Shanghai authorities are urging couples to have more children

For decades, most urban Chinese families could have only one child. China’s birth rate is among the lowest of developing countries, nearly four decades after the country restricted most urban couples to having one child. An ageing society threatens to slow down China’s booming economy and overload its pension system when too few workers will be supporting growing numbers of the elderly.

“It’s very clear that the next 10 to 15 years down the road will not be so good-looking,” said Yong Cai, a sociology professor at the University of North Carolina at Chapel Hill. “China should have changed this policy at least 10 years earlier when the economic and social situation was quite different. My view is quite pessimistic, that the policy change announced last year was too little, too late.”


Many Chinese couples are refraining from having more than one child as education and other costs soar, Yong said. Birth rates in neighbouring Asian countries, as well as in Hong Kong and Taiwan have also dropped.

2 comments:

Anonymous said...

The process of population reduction is an inevitable stage of capitalism, because having children becomes expensive and the rural outflow is not as significant as it was. Many people also tend to go back to their rural hometown after living a certain period in urban areas, and the motivation to do so can vary, but it is undeniable that some people didn't achieve their goal as they expected in the city. But I also wonder if cheap labor is actually necessary, since modern capitalism is boosting machines that replace precarious labor that used to be performed by humans. Even intellectual labor is being replaced by machines now-a-days and although machines make labor more productive, in the current economic configuration, they are not introduced to maximize the common well-being, but to merely increase profits. I don't know why the chinese government and companies are worried about China's low birth rate.

ajohnstone said...

Perhaps it is about the price of human labour v labour saving machinery.

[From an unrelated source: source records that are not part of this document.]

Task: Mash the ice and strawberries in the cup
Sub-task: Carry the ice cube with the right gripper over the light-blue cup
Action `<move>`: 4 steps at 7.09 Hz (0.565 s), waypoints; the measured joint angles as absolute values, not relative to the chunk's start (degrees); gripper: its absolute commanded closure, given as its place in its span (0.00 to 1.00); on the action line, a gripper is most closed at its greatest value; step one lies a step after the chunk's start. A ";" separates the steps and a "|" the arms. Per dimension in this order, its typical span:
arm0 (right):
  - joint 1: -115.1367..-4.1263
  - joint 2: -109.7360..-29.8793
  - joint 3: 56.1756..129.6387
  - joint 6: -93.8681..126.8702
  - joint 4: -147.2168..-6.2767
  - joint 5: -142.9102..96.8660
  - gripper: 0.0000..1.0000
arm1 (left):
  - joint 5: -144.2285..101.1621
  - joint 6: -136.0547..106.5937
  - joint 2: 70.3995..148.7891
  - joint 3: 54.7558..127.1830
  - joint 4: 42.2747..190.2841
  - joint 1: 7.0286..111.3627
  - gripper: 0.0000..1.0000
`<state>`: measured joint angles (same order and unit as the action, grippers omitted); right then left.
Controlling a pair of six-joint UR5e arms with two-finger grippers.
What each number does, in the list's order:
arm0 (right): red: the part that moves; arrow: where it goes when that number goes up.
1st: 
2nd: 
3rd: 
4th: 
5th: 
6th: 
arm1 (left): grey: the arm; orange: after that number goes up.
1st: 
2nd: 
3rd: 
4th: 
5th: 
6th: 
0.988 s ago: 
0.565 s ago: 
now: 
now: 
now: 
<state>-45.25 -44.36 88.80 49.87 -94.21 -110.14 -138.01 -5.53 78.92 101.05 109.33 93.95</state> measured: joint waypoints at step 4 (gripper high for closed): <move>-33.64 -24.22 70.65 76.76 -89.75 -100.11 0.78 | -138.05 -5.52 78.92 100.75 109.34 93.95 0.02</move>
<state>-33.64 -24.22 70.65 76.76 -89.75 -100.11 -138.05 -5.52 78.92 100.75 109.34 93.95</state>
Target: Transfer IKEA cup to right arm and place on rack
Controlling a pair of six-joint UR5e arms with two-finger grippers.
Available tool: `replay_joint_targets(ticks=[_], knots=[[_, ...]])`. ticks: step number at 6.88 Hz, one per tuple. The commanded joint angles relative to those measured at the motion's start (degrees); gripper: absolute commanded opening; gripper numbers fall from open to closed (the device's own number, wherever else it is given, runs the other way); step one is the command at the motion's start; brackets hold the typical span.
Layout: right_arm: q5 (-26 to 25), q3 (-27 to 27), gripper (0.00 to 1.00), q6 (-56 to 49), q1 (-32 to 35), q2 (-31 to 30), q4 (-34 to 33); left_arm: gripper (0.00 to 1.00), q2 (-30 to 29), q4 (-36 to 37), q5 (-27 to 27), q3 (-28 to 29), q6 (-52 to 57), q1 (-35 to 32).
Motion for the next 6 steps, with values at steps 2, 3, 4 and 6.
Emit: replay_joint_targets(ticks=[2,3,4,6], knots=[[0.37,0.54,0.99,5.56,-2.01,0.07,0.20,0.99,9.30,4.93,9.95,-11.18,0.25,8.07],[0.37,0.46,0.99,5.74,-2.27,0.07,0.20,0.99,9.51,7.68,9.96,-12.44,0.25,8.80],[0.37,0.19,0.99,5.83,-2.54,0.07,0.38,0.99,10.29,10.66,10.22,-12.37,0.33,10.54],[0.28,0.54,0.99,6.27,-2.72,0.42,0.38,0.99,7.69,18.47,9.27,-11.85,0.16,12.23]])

Having lived in India for a while i noticed it is cheaper to employ people than invest in any technology...true story ...I watched a man with a hammer and chisel breaking a huge rock in a building site for a week rather than the company use a pneumatic drill which would have accomplished the same in a day...Until it is more expensive, businesses won't switch from people....i think its now taken that because of wage rises, robotics are being increased in China ...or outsourced to even cheaper labour intensive countries such as Cambodia or Bangladesh.